I listened to much of the oral argument on C-Span last night and am troubled by the willingness of all parties to gloss over what seems to me a central concern: exactly what kind of "war" is this? And against whom? The fact that words and definitions can be gathered, circumscribed through history and common usage, does not mean that the phenomena they aim to represent (the bloody, tense political and military reality in this case) can be similarly gathered (In fact I think that just the opposite is true, but nevermind that here).

"War" is a word that justly applies to our present situation, both in Afghanistan and Iraq. That doesn't mean that every historical/legislative/judicial/cliched application of the word anticipated a scenario like either of our present engagements. And it is, to me, exactly the difference--the edges that seep out from under simple attempts to harness these conflicts(like "We are at war")--that warrants consideration in the case of these detainees.

If our opponent had a flag, national boundaries, a leader or institution authorized to surrender or sign a treaty of peace, then it might make perfect sense to me to hold combatants, or even people we thought were likely combatants, until such time as the conflict is resolved. But Bush et al have announced war on "terrorism," which, as Bob Kerrey rightly points out, is a method of waging conflict, not an opponent itself. In traditional warfare, identifying the detainee's association with the enemy is not generally in question, right? The argument is over whether the conflict has ended, and on what terms. The detainee has no say in that in conventional war, and so there is no reason to hear from them. The treaties/agreements entered by the leaders solve that issue. But here, the case for their association with an enemy itself requires an argument, indeed is the primary argument, let alone the issue of whether the threat posed by that enemy continues.

Terrorism will remain a potential danger to the US for as long as people hate us who feel no other recourse, have no interest in staying alive themselves, and insist on pursuing some confrontation, and for as long as we remain as freely accessible here and around the world as we are. And so, in the absence of an enemy who can be gathered with a name, the question of rights to hold detainees is not "are we in danger?" (we are and will be) but "are YOU a danger?" We are not holding them in waiting for the conflict to end, or the danger to disappear, in a traditional setting in which "who are we fighting?" and "on whose behalf are they fighting?" are understood. We are holding them by way of an argument about who they are, individually. I am not suggesting the detainees in question are necessarily to be believed in addressing that question, but I am suggesting that they deserve to be heard.

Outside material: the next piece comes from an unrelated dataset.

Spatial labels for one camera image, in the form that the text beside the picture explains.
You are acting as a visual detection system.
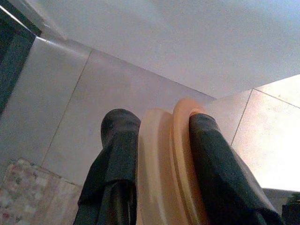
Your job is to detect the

The "war on terror" has been configured in such a way that ensures its perpetuity as an applicable label. It can be called on. It's name, as a "war," can be invoked at any time, so too then all the arguments and contingencies that surround that concept. So only an act of will by the US, not by the "enemy," will declare the end of this war. I believe one of our first acts should be to recognize this difference, and to let that difference have its say in the way we approach all the concerns, at home and abroad, that accompany wartime.

I admit I don't know all the legal ins and outs here. I understand that the question is really who--if anyone--has the standing to make the case that this is different from standard warfare detainment. My main response is, why have we not, as a matter of common sense in this case as the detaining body, acknowledged its difference, and set our policies for this "war" accordingly, and not put them in the position of having no avenue for legal redress?

You can hear the Supreme Court argument here (scroll down to "Rasul v. Bush"). You can read the briefs on this page.

Eugene Volokh uses standard slippery slope blather in ignoring the difference this conflict poses here. David Cole in the NYT, thinks the fact that these are foreign detainees, not citizens, shouldn't matter. The Christian Science Monitor makes the case that whatever the outcome, the empowerment of one branch--either judicial review of the actions of commander in chief, or executive freedom to imprison whomever it likes for as long as it likes--could pose serious problems for the other.